With this being said, a lot of that sentiment has long since passed. All the major capital markets dropped by over 30% in the course of two months at the start of 2020 and the concept of low-risk investments safe-havens like the NYSE and the DJI took on a new meaning.

Many people who were heavily vested in these markets got scared and dumped large portions of their holdings on the way down in an attempt to protect their retirement portfolios and never bought back in to recover said loses on the way back up. Some individuals would state that these people were to blame, but when you consider the fact that many of these portfolios were built over decades at a average rate of return of 3-7 percent per year, it is easy to see why a lot of these individuals got scared after they saw a 10,20, and finally a 30 percent dump in the course of weeks.

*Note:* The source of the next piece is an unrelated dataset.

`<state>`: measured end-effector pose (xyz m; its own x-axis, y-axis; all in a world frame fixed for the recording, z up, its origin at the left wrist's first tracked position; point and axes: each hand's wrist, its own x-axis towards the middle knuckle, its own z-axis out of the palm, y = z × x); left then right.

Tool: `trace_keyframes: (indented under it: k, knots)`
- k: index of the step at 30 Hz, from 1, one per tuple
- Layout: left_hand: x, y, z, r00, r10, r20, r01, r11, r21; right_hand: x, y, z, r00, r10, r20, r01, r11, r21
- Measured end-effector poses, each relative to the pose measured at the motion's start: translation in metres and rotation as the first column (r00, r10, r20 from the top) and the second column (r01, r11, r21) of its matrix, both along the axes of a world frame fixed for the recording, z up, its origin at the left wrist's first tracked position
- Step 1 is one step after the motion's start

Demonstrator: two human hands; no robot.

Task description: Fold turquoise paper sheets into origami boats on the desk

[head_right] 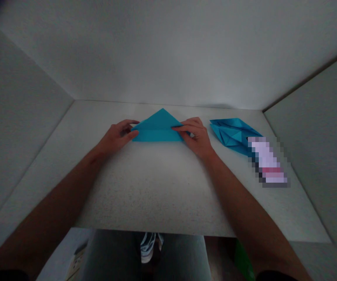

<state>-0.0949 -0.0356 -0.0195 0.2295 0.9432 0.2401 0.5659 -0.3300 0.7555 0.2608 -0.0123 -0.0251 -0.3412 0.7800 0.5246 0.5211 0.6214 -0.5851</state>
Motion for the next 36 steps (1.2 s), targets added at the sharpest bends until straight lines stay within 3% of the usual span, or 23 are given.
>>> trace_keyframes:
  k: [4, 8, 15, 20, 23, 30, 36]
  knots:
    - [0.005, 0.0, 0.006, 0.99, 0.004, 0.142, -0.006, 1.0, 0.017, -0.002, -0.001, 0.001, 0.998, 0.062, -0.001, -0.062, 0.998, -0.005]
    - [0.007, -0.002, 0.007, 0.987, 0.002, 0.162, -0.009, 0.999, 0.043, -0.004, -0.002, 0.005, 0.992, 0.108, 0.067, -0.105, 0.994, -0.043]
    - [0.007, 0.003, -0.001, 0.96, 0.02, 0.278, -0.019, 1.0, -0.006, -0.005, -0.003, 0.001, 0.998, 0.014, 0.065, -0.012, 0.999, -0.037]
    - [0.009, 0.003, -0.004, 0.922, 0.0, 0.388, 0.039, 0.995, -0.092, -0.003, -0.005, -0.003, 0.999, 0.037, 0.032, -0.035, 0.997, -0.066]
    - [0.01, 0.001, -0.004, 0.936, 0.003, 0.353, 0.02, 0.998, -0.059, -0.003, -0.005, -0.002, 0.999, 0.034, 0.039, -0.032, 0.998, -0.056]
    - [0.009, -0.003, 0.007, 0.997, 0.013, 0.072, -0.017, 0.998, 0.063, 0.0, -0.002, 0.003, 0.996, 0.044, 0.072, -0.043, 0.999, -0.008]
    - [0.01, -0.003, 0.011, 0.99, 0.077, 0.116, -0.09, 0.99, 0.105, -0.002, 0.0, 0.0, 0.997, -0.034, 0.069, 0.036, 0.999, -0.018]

Nevertheless, investing has never been for the faint at heart. Usually, people who didn't want any risk exposure would just save their money, now with negative interest rates and inflation, that isn't even a viable option anymore. Below I have compiled a list of the reasons why I believe that now is not the time for another bull-market, when in comes to crypto and investing overall.

ACCESS TO CREDIT

Everyone remembers in 2017 when Visa and Master card was trying to block all the fomo'ing "dumb-money" from buying bitcoin at 15k, 17k, and 20k on credit. Many of these people got REKT and probably filed for bankruptcy as a result when they lost all of their money on alt coins. I am sure that this time around the banks will have more controls in place preventing people from buying crypto with unsecured credit.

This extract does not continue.